The Redstone 2 release of Windows 10 is currently in the development branch and available for Windows Insiders.

The changes below highlights features new since the Redstone 1 release.

=== Bundled apps ===

==== Microsoft Edge ====
- Ability to set a particular website as a reminder in Cortana by using the browser's "Snooze" feature.
- Improvements in handling pages with heavy use of text input that results in smoother performance in sites like TweetDeck
- Ability to Export favorites as HTML file and the ability to import favorites from HTML file.

=== Miscellaneous ===
- Structural improvements to OneCore
- Windows Delivery Optimizations can now seed OS and App updates by peer-to-peer means to reduce server bandwidth.
- Support create and display multi-partition on removable storage, such as USB flash drives.
- Pin input is possible with numeric keypad even when Num Lock is off.
- Support "software component" device class in Device Manager.
- Initial support for HDR.
- Allows "power overlay" slider.

=== Shell and user interface ===
- Tutorial banners are added to File Explorer
- Introductory Message in Action Center

=== System Settings ===
- Updated Wi-Fi settings page that unifies it across PCs and Mobile editions of Windows 10.
- "Windows Anywhere", a feature that enables users to synchronize Windows settings across their devices.

== Version 1709 (Fall Creators Update) ==
Windows 10 Fall Creators Update, or Windows 10 version 1709, codenamed "Redstone 3", is a feature update to Windows 10 released on October 17, 2017.

=== Individual application updates ===

==== Photos ====
Added Story Remix, a feature that allows you to organize slideshows that can consist of both pictures and videos. It is also possible to include audio within the slideshows.

=== Accessibility ===

==== Device learning mode ====
The narrator was updated with a device learning mode, which allows the user to send input from a keyboard, touch screen, or braille display, and get feedback on the functionality of that input, without actually doing the input first.

==== Braille improvements ====
Users who use the narrator have the ability to both type and read with different translations of braille. Braille users can also provide input for application shortcuts and modifier keys.

==== Image descriptions ====
Narrator was updated with functionality that would allow users to use artificial intelligence to generate descriptions for images that lack their own descriptions. The functionality also included support for optical character recognition, so it could extract text from images.

=== Windows Mixed Reality ===

==== Mixed Reality Viewer ====
The Mixed Reality Viewer allows users to import 3D models made using Paint 3D or obtained from the Remix 3D catalog. This feature allows users to use augmented reality to simulate placing 3D models into the real world.

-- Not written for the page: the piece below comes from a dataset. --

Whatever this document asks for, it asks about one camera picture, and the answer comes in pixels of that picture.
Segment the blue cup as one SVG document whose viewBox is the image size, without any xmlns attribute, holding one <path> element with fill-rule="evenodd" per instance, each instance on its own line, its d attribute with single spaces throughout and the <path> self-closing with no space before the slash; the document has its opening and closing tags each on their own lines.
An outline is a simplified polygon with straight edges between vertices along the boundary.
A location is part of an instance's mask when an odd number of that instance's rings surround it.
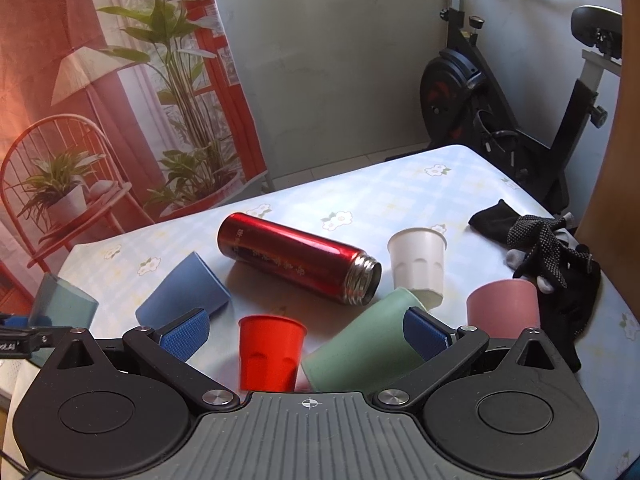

=== Privacy improvements ===

==== Privacy statement ====
During the setup process, the user will be shown a privacy statement that explains the privacy consequences from the data Microsoft will collect, and how they process the information. The user will also be given a "Learn more" button, that will give you settings to disable certain telemetry features, such as location services, speech recognition, tailored experiences, and advertisements.

==== Application permissions ====
For newly installed applications after the installation of the Fall Creators Update, you will have to give applications permissions manually for cameras, microphones, contact lists, and calendars.

== Version 1803 (April 2018 Update) ==

Windows 10 April 2018 Update, or Windows 10 version 1803, is the fifth feature update to Windows 10.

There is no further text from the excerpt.